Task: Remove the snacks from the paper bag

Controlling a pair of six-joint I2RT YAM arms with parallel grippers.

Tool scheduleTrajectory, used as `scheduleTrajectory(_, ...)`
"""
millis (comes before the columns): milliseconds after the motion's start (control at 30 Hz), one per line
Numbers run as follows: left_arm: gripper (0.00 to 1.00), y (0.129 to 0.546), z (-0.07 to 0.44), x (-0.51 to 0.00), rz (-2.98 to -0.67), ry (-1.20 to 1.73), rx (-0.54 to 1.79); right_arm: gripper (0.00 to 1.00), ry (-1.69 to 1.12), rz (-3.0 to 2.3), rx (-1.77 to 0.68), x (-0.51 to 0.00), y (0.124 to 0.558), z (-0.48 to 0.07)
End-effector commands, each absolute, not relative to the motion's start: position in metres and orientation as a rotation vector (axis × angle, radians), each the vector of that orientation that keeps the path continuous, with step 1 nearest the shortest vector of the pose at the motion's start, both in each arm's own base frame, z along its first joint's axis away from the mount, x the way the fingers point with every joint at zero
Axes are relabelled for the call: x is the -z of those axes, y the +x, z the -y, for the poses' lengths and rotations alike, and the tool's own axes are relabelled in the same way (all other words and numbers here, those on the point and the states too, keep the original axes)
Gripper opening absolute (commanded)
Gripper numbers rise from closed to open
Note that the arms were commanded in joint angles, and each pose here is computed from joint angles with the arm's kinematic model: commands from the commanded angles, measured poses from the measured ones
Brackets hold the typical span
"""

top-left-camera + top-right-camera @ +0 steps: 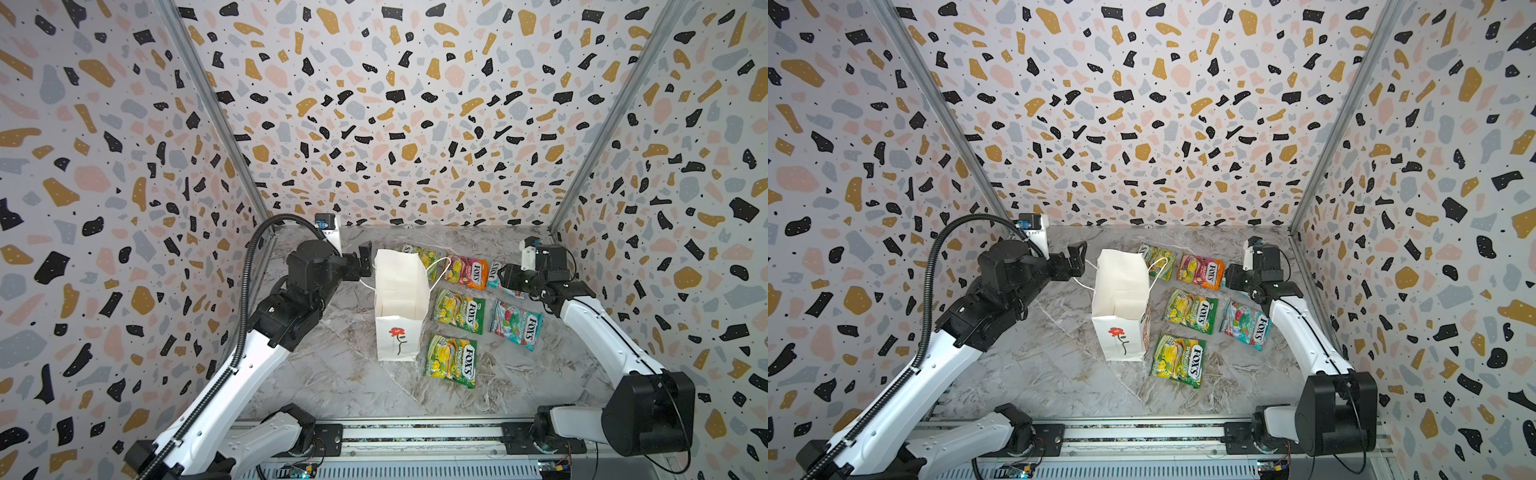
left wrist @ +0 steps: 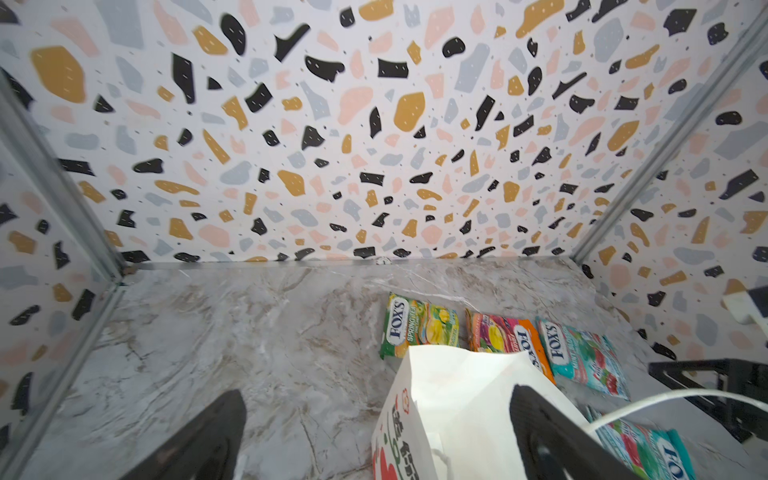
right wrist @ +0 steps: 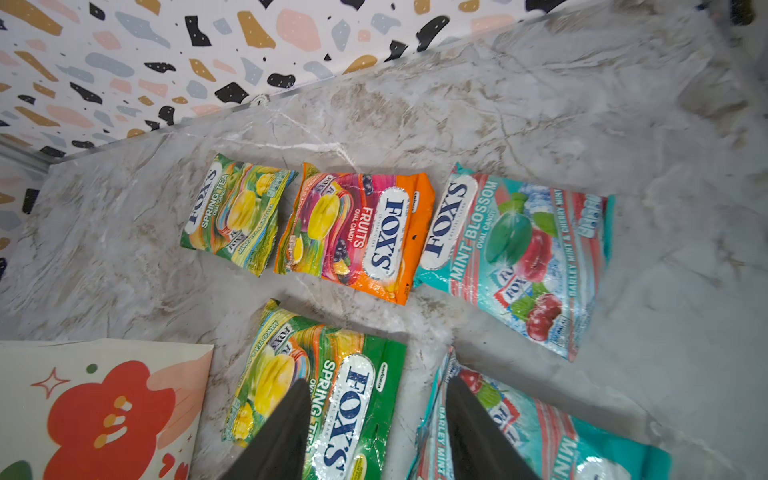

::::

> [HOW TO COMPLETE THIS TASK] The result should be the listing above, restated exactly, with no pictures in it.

> [EXERCISE RESPONSE]
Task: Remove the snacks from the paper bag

Controlling a pair of six-joint I2RT YAM arms with parallel grippers.

Tool scheduleTrajectory, used as `scheduleTrajectory(_, ...)`
"""
millis (comes before the columns): milliseconds after the motion's start (control at 30 Hz), one per line
Numbers run as follows: left_arm: gripper (0.00 to 1.00), y (0.129 to 0.546), z (-0.07 to 0.44), x (-0.51 to 0.00), rz (-2.98 to -0.67), ry (-1.20 to 1.73), rx (-0.54 to 1.79); right_arm: gripper (0.00 to 1.00), ry (-1.69 to 1.12), rz (-3.0 to 2.3), rx (-1.77 to 0.68), x (-0.51 to 0.00), y (0.124 to 0.558), z (-0.48 to 0.07)
End-effector commands, each absolute, not relative to the motion's start: position in metres and orientation as a rotation vector (axis × angle, radians), each the vector of that orientation that keeps the path continuous, with step 1 nearest the shortest vector of the pose at the motion's start, both in each arm's own base frame, z along its first joint's axis away from the mount, x the way the fingers point with every joint at zero
Axes are relabelled for the call: x is the -z of those axes, y the +x, z the -y, for the poses' lengths and rotations alike, and the tool's own axes are relabelled in the same way (all other words and numbers here, those on the point and the states too, keep the original axes)
Gripper opening absolute (commanded)
Gripper numbers rise from closed to open
Note that the arms were commanded in joint angles, and each pose here is computed from joint angles with the arm's kinematic model: commands from the commanded angles, measured poses from the measured ones
Brackets hold the typical span
"""

top-left-camera + top-right-camera @ +0 steps: 
left wrist @ +0 steps: 
right wrist @ +0 steps: 

The exercise contains no remaining tasks.